Roma. Al museo nazionale Etrusco di Villa Giulia per “Natale all’Etru” visita guidata “L’Oriente e gli Etruschi: i Fenici in terra etrusca” a cura di Valentina Billante

Le lamine d’oro di Pyrgi: copia delle lamine iscritte provenienti dal santuario di Pyrgi e risalenti alla fine del VI secolo a.C. I testi in etrusco e in fenicio ricordano la dedica del “re su Caere” Thefarie Velianas alla dea Uni-Astarte, conservate al museo nazionale Etrusco di Villa Giulia (foto etru / archivio fotografico Mauro Benedetti)

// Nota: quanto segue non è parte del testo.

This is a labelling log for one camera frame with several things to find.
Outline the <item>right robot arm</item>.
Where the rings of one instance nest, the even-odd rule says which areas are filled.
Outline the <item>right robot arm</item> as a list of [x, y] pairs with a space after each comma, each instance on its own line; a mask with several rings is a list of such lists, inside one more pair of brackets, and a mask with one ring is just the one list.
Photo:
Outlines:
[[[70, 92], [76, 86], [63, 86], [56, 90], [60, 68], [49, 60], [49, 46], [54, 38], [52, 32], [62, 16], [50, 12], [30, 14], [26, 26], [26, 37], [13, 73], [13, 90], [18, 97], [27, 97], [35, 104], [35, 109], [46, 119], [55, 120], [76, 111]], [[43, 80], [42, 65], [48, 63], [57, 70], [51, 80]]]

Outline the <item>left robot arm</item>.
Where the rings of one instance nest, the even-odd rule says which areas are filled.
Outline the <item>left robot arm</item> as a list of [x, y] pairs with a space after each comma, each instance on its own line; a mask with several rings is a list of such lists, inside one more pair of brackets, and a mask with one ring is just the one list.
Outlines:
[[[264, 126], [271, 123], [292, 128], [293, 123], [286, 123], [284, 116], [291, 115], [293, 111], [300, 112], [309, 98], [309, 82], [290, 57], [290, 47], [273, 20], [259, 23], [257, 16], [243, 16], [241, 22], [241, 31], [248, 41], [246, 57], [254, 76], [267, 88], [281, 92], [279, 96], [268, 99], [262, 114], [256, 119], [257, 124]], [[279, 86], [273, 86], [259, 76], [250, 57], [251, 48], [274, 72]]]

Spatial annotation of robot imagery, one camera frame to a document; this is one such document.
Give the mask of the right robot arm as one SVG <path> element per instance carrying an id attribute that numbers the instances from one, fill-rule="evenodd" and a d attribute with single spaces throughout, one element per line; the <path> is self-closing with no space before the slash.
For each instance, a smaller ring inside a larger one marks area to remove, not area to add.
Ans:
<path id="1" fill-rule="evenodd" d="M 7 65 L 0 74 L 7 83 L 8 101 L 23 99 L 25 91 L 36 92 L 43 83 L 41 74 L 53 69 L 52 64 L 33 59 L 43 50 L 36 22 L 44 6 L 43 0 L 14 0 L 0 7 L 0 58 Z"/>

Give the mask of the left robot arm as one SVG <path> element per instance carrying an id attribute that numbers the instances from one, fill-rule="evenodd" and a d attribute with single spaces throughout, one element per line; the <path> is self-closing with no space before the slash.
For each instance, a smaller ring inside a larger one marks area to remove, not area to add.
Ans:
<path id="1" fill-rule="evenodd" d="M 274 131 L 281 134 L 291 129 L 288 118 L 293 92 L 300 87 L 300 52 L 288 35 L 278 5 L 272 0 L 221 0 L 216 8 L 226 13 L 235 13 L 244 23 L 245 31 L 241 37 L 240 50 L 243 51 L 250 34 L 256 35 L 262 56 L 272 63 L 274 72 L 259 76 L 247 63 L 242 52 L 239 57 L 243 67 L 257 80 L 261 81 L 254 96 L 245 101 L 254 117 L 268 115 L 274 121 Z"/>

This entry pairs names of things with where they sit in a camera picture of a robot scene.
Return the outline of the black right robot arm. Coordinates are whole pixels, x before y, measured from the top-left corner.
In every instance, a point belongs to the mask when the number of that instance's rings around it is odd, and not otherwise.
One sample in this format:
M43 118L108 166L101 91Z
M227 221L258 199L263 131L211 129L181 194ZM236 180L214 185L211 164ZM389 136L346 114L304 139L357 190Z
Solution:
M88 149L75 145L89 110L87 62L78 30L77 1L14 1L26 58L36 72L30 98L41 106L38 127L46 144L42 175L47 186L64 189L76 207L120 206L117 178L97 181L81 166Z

Venerdì 3 gennaio 2025, alle 17, al museo nazionale Etrusco di Villa Giulia per “Natale all’Etru”, speciale ciclo di visite guidate tematiche alle collezioni del Museo, visita guidata “L’Oriente e gli Etruschi: i Fenici in terra etrusca” a cura di Valentina Billante che porterà i partecipanti a conoscere gli Etruschi attraverso i contatti culturali e commerciali con altre popolazioni. Visita compresa nel biglietto di ingresso, su prenotazione all’indirizzo mn-etru.comunicazione@cultura.gov.it indicando il numero di partecipanti. Sarà possibile prenotarsi direttamente in sede, salvo disponibilità. Gli Etruschi, grandi navigatori e commercianti, si spingevano sia verso oriente sia verso la Francia e la Spagna. I Greci li chiamavano “Tirreni” e con quel nome ancora oggi conosciamo quel tratto di mare che era sotto il loro controllo. I rapporti commerciali fra gli Etruschi e i mercanti fenici e greci erano molto vivaci. Nelle tombe etrusche sono stati trovati moltissimi oggetti che ci fanno comprendere cosa commerciassero: olio, vino, vasi in ceramica, unguenti, spezie, metalli e preziosi oggetti di lusso provenienti dall’oriente, dall’Egitto e dalla Grecia. Possiamo dunque parlare di una ibridazione mediterranea nell’Italia preromana? La visita si concentrerà sul racconto di questi preziosi legami e, in particolar modo, sulle attestazioni fenicie che si ritrovano e si mescolano in ambiente etrusco. Fra le testimonianze più significative, certamente, le celebri lamine d’oro di Pyrgi.